吃完饭,帮着收了桌、洗了碗,楼下渐渐只剩水流声和锅碗叠起的轻响。

        骏翰回到二楼自己的小房间,把门轻轻带上。屋里还残着白天晒进来的余温,枕头边那几只被补得更饱满的小博美、小狸花猫、小熊、小蛤蟆安安静静趴成一排,像在等他。

        他先把身上的围裙解下来挂好,坐到床沿,从床底下拖出那只旧背包。拉链一拉开,里面那只小铁盒还在角落里——有点掉漆,盒盖被他摸得发亮。

        他深吸一口气,把铁盒拿到膝盖上,打开。

        里面一张张卷得有点皱的钞票躺着,夹了几枚硬币。最大的是几张千元钞,还有不少百元的零钱,都是这阵子在码头、在小食堂一点一点攒出来的。每一张,他都清楚记得大概从哪天、哪份工里“挪”出来的——有的是搬完一整天鱼货后留下来的,有的是送完一轮便当后阿姨塞回给他的车钱,他舍不得花,悄悄放进盒子里。

        他低头,粗粗数了一遍。

        不算多,用数字说起来甚至有点可怜。但对他来说,却已经是前所未有的“多”——以前在家,钱根本不在他手上。只要一有现金,他爸闻着味就来要,说是“帮他保管”,结果转头不是酒就是香烟,或者不知道塞去了哪个女人手里。那些钱里,连一张都没花在他身上。
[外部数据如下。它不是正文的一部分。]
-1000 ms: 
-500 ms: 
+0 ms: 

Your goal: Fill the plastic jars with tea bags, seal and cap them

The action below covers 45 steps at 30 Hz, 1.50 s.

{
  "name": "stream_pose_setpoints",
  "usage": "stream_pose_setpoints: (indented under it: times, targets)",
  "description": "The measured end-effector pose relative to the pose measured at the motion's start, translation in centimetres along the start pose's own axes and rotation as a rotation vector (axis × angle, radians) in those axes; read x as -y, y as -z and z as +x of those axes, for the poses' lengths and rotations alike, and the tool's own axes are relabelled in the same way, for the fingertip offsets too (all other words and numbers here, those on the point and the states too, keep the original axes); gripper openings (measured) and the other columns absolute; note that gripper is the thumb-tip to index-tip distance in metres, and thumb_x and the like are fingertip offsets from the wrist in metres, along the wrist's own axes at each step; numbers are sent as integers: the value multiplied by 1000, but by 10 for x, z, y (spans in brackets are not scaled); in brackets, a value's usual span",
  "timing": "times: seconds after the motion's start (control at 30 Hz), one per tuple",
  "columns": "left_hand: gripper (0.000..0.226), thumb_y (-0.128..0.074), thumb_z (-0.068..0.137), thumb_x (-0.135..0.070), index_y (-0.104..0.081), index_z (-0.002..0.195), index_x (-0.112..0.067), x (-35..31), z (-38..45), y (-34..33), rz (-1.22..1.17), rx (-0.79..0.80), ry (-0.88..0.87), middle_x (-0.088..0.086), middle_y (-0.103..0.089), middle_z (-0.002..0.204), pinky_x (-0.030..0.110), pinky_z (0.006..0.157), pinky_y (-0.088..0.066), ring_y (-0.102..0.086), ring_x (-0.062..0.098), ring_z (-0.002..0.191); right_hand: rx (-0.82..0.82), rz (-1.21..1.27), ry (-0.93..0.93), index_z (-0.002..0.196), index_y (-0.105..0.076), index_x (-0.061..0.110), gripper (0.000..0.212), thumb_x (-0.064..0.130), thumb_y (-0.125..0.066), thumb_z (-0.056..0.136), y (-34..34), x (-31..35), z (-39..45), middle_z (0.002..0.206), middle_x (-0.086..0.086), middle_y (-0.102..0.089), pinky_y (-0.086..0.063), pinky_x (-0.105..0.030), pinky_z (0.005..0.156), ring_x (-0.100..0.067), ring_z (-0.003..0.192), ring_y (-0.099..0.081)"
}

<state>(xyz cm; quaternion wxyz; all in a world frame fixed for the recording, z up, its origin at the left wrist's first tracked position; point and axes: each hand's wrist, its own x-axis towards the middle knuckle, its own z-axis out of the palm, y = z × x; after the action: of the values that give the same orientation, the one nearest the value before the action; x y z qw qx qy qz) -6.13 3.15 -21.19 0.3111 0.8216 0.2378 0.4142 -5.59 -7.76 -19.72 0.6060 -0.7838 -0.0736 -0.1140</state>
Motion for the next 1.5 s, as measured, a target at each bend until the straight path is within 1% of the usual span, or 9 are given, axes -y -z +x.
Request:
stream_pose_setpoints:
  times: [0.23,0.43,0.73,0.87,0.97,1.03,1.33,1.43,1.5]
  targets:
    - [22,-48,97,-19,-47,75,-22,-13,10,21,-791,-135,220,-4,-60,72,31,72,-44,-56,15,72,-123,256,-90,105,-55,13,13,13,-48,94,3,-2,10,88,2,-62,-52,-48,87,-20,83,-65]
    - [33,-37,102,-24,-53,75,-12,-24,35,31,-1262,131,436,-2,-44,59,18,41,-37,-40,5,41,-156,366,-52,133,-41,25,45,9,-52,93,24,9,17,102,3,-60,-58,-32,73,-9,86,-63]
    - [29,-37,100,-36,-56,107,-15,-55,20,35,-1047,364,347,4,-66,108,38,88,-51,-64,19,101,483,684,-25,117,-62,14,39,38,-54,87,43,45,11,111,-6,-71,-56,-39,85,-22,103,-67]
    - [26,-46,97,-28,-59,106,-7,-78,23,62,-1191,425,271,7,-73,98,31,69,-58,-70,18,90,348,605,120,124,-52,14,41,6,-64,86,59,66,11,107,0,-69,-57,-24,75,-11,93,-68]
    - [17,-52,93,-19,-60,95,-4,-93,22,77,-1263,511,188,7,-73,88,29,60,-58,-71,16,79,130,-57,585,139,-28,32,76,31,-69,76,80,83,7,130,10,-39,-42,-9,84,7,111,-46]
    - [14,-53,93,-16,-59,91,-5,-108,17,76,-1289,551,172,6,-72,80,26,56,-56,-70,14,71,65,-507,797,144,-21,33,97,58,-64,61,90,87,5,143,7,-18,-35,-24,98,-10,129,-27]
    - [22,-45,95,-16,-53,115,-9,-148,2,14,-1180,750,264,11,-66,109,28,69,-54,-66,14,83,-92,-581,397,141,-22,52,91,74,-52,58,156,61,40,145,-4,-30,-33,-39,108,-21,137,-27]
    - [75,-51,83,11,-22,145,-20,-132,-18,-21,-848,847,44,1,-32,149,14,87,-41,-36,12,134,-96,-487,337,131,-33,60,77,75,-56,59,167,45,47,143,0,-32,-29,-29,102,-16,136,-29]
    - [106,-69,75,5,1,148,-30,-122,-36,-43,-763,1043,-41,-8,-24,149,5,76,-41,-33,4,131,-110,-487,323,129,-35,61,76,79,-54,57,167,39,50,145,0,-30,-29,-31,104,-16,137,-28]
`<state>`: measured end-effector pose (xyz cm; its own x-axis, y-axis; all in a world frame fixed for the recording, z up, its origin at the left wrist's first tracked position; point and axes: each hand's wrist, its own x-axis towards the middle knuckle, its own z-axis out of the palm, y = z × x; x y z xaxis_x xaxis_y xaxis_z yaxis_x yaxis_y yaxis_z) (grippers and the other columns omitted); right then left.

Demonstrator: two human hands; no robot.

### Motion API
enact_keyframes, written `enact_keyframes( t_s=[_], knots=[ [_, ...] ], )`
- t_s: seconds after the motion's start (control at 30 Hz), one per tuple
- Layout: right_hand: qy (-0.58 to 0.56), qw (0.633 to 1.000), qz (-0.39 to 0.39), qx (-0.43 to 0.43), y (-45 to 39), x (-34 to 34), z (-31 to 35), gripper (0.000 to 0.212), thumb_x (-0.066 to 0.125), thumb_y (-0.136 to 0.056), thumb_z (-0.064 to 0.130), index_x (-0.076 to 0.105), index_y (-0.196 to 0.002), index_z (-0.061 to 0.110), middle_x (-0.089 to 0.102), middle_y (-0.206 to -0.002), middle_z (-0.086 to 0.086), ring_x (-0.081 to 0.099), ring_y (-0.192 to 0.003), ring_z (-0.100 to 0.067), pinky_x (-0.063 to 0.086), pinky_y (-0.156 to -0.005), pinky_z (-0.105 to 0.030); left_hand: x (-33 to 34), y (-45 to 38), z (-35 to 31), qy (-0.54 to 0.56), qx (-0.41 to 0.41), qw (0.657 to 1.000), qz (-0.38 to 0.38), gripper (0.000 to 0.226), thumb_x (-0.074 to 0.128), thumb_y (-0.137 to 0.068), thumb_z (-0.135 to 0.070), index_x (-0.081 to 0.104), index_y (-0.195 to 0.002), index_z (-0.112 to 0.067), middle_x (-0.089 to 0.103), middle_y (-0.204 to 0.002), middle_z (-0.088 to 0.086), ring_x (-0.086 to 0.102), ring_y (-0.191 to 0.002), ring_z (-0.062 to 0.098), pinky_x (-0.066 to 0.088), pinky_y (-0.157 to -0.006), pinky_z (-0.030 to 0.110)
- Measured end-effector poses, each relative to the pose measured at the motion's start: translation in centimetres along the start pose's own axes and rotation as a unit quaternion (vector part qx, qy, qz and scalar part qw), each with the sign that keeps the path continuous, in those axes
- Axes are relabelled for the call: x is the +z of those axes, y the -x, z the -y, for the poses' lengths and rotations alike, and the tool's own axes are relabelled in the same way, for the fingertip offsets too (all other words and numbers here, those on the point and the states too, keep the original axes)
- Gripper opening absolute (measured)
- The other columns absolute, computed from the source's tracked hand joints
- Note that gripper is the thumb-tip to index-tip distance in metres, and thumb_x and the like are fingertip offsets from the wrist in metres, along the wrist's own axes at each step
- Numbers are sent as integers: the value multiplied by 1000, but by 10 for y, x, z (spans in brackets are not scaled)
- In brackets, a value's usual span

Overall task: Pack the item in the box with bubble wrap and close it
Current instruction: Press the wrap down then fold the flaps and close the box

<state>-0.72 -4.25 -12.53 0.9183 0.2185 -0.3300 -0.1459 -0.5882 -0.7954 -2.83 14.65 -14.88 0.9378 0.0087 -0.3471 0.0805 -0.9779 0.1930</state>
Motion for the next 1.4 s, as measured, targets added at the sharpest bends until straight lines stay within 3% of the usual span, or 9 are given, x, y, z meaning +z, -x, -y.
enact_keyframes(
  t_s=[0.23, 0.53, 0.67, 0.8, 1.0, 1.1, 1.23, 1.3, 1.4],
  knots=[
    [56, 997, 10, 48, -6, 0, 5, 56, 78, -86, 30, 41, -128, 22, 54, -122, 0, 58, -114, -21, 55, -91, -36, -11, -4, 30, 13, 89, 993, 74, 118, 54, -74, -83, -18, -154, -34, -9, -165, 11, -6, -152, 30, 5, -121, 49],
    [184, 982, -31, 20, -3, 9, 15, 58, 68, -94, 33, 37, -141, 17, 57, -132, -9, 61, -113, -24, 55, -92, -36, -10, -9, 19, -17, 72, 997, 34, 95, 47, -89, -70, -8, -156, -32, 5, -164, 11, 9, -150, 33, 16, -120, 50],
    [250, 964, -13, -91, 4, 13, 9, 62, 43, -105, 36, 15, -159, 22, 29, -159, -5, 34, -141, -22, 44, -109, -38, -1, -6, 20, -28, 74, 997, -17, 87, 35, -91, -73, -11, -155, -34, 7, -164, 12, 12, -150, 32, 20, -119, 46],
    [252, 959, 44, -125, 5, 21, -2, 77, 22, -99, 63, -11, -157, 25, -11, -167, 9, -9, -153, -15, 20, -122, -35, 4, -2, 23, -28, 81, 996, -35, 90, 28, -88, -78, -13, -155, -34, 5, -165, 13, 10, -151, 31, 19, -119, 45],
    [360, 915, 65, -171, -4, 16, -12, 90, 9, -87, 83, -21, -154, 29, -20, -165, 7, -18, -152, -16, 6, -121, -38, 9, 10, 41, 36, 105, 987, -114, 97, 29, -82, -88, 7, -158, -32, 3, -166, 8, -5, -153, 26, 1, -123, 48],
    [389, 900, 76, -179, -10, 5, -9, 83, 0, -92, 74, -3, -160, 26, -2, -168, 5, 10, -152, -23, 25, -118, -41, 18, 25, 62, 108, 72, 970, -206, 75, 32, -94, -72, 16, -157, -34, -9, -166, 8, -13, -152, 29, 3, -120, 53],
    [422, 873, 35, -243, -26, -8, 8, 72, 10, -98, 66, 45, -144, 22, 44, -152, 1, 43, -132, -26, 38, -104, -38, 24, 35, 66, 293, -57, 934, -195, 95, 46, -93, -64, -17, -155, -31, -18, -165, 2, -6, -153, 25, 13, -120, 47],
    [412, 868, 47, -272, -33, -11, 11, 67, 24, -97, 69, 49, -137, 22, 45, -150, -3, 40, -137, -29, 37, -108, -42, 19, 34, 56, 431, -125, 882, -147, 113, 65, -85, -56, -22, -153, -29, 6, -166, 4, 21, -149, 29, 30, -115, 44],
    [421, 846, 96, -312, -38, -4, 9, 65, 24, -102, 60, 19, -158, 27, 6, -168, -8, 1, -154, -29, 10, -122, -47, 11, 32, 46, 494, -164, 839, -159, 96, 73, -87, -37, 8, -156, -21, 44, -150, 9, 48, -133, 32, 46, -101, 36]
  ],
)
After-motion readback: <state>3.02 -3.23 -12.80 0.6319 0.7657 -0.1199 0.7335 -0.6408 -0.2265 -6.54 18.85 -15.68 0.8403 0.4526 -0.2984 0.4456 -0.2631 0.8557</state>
        现在不同了。住在苹果妈妈这里,袁梅包他一日三餐,偶尔还多塞给他一块蛋糕、一小碟新实验的菜让他试味。午餐有便当,晚餐有汤有菜,他真正需要自己掏钱的地方,反而少得可怜。

        “这样算起来……一个月能存多少?”

        他拿指尖一张张拨着钞票,嘴里默默算着——每天在店里打工的日薪,扣掉偶尔要帮兄弟们拼车油钱、替青竹买瓶汽水、买袋米粉,真正会消失的其实不多。以前他根本没想过“存钱”这种事,只想着撑到下一个礼拜;现在忽然发现,钱放在自己手里,不被抢、不被骂、不被当成酒钱的前戏,它就会静静地堆起来,能堆出一点未来的形状。

        他把钱又整齐地叠好,塞回铁盒,用手掌按了按盒盖,像在确认这重量是真的。